I am afraid, David, that decent people will look down on you the rest of your life. Get used to it.

Murray here equates some political choices with crimes whereas he says that others are just differences of opinion. To invade Iraq is to behave like the Yorkshire ripper, to demand that the NHS be left in inefficient public ownership is to have a political opinion. Nowhere does he define exactly what he means by any of this. Indeed the standard that Mr Murray adopts seems to be whether Mr Murray cares about a particular issue or not. Being opposed to state aid to Northern Rock risks for instance causing the decent into poverty of its depositors- no doubt Mr Murray would disagree- but you could say that to advocate that is to have that on your conscience. Again if you believe that (which I don't) the NHS is more inefficient within the public sector, to oppose its privatisation is literally to sign the death sentence of those who die because we have a worse health sector.

Those who argued for the invasion of Iraq argued that it would produce democracy within Iraq and replace a particularly nasty dictator with a democratic regime. They argued that the concept of international law that Mr Murray believes in, in which the invasion of Poland was a more serious crime than the Holocaust, is overwritten by a concept based on human rights law according to which Saddam Hussein's regime was illegitimate and ripe for deposition. You may agree or disagree with their analysis or their argument- but it isn't a criminal argument or criminal analysis no more than the prudential calculation about the health service or Northern Rock is. I am not sure that there are criminal arguments in politics anyway- though if there are they would one might think have to aim at criminal ends, like the extermination of a race, rather than aim at democratic liberation. Mr Murray's argument makes no sense.

Furthermore its also bad practise. Democracy is about different groups of citizens having widely different opinions on important issues. Freedom of speech allows us all to discuss those issues and come to a view. If we are to do that, we must be at liberty to make our views known and furthermore we must take our time to evaluate and consider views before dismissing them. We also have to take the fact that we are citizens of a comunity that has others within it too seriously- so for example we need to listen and attempt to persuade others to our point of view. Insulting people doesn't help persuade them that you are right- indeed insults prove to me that you have lost an argument because you aren't considering the possibility of persuading your interlocutor.

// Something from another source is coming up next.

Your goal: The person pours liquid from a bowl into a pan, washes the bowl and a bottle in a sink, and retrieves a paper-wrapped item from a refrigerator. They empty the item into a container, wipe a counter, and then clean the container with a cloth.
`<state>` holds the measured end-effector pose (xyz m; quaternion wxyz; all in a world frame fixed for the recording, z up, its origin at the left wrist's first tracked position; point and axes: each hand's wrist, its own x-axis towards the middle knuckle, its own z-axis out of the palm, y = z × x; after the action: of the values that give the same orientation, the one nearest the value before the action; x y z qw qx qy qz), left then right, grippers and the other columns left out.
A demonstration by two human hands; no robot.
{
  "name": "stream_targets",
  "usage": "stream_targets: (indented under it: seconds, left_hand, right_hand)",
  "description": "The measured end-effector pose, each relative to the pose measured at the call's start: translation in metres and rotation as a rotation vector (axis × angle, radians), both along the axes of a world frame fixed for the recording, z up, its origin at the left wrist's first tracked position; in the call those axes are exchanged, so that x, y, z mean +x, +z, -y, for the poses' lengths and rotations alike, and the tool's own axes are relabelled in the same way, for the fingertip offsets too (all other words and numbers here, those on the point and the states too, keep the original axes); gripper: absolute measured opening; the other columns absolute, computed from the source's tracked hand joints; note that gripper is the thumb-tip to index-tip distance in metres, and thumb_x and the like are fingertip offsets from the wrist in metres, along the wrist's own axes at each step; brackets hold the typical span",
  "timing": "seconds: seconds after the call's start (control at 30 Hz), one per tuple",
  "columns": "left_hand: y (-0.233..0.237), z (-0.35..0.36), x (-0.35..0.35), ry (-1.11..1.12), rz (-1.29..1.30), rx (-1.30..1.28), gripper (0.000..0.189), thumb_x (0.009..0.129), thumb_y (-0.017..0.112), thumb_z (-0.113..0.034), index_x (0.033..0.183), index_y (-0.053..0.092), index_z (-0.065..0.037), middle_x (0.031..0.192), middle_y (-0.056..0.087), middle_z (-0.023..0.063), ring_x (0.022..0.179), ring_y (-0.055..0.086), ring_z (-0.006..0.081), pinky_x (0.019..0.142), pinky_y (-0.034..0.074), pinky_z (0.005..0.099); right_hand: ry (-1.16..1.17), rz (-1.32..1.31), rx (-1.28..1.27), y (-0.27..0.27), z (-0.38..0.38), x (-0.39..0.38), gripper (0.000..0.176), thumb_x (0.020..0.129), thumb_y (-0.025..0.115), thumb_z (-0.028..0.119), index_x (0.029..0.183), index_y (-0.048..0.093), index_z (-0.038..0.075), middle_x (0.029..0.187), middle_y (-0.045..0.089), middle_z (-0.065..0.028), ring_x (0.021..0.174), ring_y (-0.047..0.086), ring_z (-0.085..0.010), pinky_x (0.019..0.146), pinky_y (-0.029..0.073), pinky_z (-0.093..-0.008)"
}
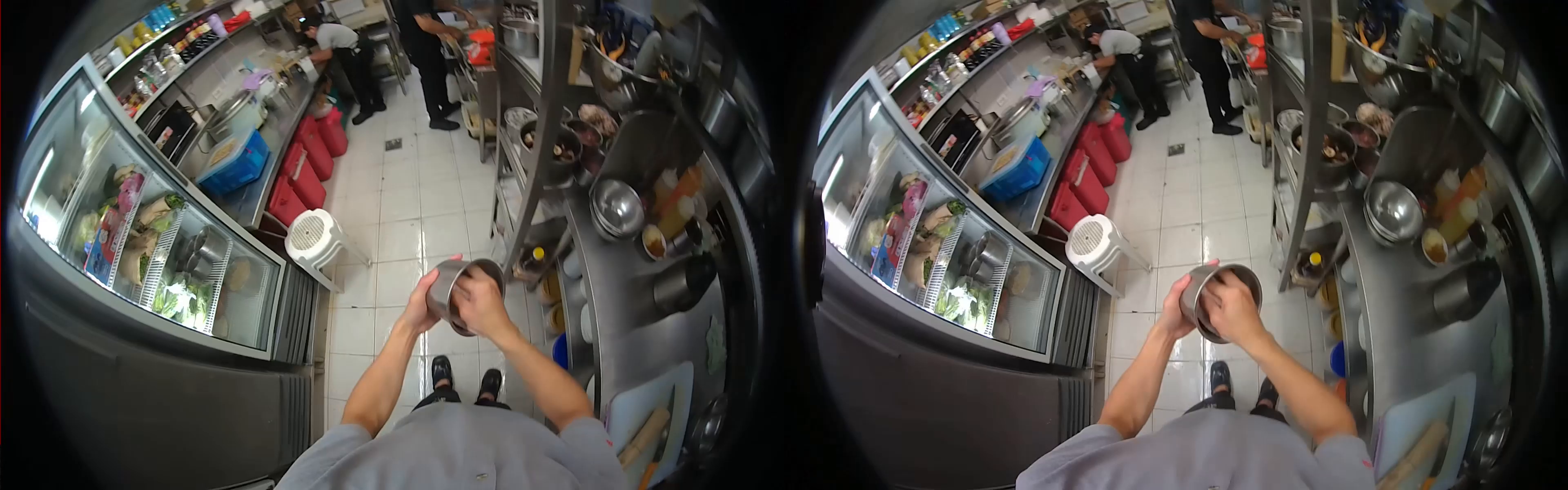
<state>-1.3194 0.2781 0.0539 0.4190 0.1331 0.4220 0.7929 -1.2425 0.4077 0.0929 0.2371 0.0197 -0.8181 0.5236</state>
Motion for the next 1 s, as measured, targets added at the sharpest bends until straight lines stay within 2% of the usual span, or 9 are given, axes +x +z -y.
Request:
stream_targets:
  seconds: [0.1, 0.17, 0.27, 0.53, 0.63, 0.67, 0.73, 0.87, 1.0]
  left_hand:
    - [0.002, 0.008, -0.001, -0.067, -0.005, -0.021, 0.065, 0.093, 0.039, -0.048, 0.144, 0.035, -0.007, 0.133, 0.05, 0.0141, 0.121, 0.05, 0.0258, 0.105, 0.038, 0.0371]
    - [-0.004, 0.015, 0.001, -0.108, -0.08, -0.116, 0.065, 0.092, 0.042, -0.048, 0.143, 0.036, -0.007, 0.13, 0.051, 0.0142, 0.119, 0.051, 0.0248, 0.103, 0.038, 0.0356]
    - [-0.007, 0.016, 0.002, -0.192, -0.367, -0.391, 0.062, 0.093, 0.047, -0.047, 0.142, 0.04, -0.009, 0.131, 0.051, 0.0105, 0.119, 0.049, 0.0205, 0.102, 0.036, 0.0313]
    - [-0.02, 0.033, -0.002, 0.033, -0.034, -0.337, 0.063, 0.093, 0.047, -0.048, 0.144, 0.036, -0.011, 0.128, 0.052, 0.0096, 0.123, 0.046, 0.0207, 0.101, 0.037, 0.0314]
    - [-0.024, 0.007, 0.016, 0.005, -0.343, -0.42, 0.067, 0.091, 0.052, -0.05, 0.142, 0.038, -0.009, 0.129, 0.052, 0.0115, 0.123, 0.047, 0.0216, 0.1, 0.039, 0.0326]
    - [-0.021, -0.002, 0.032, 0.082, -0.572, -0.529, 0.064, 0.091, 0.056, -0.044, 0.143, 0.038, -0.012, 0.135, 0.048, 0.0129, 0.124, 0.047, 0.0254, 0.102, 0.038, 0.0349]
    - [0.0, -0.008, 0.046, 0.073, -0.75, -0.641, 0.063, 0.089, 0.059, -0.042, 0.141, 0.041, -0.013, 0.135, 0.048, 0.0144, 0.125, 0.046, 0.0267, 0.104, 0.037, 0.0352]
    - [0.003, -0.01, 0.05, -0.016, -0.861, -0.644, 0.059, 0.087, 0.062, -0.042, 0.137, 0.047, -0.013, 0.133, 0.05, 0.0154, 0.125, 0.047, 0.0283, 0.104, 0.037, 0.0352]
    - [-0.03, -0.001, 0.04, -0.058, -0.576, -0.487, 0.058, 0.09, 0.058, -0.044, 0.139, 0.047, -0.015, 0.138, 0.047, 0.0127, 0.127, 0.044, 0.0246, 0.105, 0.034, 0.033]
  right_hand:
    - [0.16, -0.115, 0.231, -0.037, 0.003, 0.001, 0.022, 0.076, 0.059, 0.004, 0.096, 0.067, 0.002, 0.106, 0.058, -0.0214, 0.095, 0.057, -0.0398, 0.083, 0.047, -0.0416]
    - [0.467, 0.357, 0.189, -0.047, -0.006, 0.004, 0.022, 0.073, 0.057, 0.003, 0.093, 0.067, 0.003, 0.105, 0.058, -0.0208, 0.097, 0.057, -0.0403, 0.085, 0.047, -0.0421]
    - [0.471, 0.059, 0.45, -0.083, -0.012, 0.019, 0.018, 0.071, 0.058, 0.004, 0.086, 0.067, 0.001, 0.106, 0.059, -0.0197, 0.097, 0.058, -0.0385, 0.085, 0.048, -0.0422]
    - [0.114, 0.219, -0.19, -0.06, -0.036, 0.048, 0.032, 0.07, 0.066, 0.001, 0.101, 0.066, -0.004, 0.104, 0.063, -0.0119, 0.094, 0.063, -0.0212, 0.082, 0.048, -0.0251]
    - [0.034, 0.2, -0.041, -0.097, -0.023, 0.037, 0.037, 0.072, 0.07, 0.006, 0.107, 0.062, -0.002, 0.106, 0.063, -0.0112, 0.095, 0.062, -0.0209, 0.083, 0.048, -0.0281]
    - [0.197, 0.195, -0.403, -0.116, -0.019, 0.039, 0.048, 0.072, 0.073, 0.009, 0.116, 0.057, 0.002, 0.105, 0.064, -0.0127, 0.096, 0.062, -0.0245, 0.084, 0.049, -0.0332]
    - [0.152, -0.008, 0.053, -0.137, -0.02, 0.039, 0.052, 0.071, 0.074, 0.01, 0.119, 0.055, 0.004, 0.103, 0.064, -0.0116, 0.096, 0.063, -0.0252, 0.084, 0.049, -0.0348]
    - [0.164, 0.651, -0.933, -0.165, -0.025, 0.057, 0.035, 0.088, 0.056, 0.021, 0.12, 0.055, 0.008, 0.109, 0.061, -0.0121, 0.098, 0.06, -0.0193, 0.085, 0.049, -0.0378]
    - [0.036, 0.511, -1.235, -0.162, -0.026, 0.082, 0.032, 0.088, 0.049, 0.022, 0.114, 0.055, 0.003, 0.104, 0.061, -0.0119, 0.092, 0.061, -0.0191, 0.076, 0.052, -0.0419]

We all occasionally lose our cool- and I am sure Mr Murray has on this occasion- these remarks are not aimed at him personally and there are some arguments which seem petty and ridiculous- but he has announced a principle and I disagree with him. Civility ultimately is neccessary for democracy to survive- something that eighteenth century theorists who crafted our modern notions of politeness well knew.

Amongst the blogosphere's major problems is this tide of invective: it doesn't help either those that manufacture it or those that are the recipients of it.